Mr. Brice holds that this level of expenditure will underpin the expansion of the UAE economy whatever happens to the oil price. Indeed, he noted that in the late 1990s oil price downturn that the UAE was the only economy to maintain positive growth despite a very sharp fall in oil revenues.

His expectation is that the strength of the diversified UAE economy would again contrast with the performance of neighboring economies if the oil price weakens.

Playing catch-up


But apart from the inherent strength of the UAE economy, his optimism about the outlook for Abu Dhabi property is based on the supply and demand imbalance, and the fact that market reforms are running two years behind Dubai.
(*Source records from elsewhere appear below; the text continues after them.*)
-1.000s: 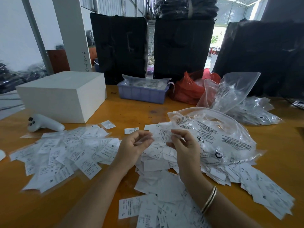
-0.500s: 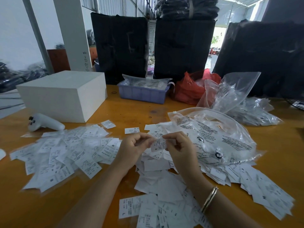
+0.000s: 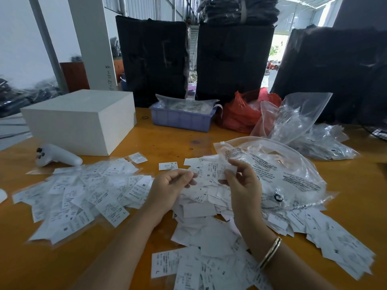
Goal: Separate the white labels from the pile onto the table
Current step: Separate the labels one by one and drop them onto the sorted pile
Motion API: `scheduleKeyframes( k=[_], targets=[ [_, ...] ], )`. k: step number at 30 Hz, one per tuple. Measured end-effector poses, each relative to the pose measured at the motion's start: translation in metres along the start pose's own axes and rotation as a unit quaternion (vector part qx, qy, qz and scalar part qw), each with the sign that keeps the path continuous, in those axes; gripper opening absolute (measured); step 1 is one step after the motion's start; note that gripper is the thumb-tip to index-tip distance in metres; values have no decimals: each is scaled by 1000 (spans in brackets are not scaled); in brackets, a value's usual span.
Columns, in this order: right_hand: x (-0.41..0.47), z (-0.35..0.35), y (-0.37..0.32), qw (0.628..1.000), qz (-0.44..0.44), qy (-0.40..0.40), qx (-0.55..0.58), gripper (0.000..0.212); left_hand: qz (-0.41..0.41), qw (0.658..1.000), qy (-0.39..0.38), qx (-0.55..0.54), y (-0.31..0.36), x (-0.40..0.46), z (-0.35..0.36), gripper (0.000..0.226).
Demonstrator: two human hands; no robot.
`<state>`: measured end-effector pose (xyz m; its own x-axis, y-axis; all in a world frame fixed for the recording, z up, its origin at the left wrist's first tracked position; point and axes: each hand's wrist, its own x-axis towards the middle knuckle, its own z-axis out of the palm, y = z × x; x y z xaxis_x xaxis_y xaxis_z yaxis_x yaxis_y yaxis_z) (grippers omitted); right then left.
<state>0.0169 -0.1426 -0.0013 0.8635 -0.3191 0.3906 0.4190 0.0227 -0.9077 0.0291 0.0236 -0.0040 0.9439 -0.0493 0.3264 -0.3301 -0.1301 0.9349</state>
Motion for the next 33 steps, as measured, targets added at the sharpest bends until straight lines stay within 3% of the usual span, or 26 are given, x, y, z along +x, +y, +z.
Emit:
scheduleKeyframes(
  k=[8,22,33],
  targets=[
    [-2,2,-2,999,-33,-8,10,32,-23,1000,20,-6,2,2,1,3],
    [-4,5,-1,998,-45,-26,24,26,-25,999,16,-25,3,-1,3,26],
    [-8,8,1,995,-67,-59,-33,28,-25,1000,5,1,-1,0,4,29]
  ],
)
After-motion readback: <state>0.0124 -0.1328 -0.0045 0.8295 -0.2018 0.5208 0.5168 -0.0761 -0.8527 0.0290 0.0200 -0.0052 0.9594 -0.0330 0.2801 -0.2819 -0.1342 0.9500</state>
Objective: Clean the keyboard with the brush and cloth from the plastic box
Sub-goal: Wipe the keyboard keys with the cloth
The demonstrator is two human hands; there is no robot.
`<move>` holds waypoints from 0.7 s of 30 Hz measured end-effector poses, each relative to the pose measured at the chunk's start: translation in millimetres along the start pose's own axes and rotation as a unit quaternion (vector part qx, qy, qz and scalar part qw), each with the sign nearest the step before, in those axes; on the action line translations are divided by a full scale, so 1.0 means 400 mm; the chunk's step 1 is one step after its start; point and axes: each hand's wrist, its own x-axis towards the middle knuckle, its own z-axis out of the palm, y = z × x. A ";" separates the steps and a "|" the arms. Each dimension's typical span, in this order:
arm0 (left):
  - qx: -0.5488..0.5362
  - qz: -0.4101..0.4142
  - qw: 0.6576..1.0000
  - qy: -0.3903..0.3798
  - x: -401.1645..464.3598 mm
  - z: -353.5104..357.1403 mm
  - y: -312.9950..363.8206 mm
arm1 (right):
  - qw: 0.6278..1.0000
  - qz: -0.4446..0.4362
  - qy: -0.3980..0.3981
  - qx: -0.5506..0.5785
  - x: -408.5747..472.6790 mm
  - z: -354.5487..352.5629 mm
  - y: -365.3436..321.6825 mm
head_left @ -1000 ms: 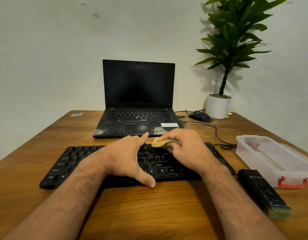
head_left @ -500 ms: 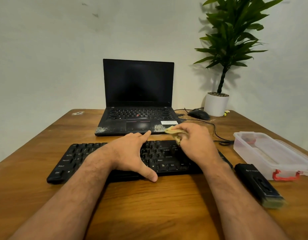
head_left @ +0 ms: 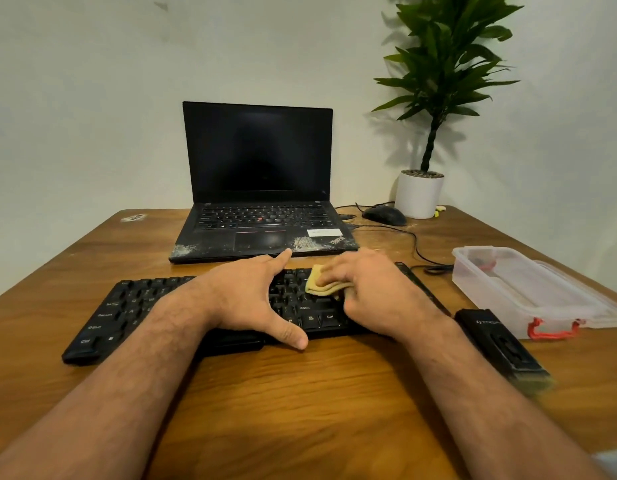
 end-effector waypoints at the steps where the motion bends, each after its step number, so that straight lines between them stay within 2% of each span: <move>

'There is an element of catch up,' he says. 'Dubai started building two years before Abu Dhabi and the supply and demand imbalance is if anything greater than in Dubai. Thus we see prices rising strongly until perhaps early 2009 while Doha is set to peak in 2008 and Dubai probably early next year.'

Mr.Brice moved from Singapore to the UAE last year and draws some interesting parallels and contrasts with the lion city of the East whose open market and free trade economy is often held up as the model for the development of the emirates.

The bank has conducted extensive research among its own staff and finds that rental costs in the UAE are now significantly more expensive than in Singapore. And yet the actual purchase cost of homes in Singapore is higher.

Economic reform


This is probably the function of a more established property market with long-term institutional investors who are happy to accept lower rental yields, says Mr. Brice. If that is the case then the implication for UAE property is clear: rents could fall and yet property values stay static or even rise further.

In that case then investors in Abu Dhabi property would seem to be on to a double winner as first they will gain from surging rents and then from capital growth despite a lowering of rental yields.

Mr. Brice is also probably right when he notes that while Singapore is an exciting part of the dynamic Asian economy the immediate outlook is nothing like as hot as an energy capital of the Middle East.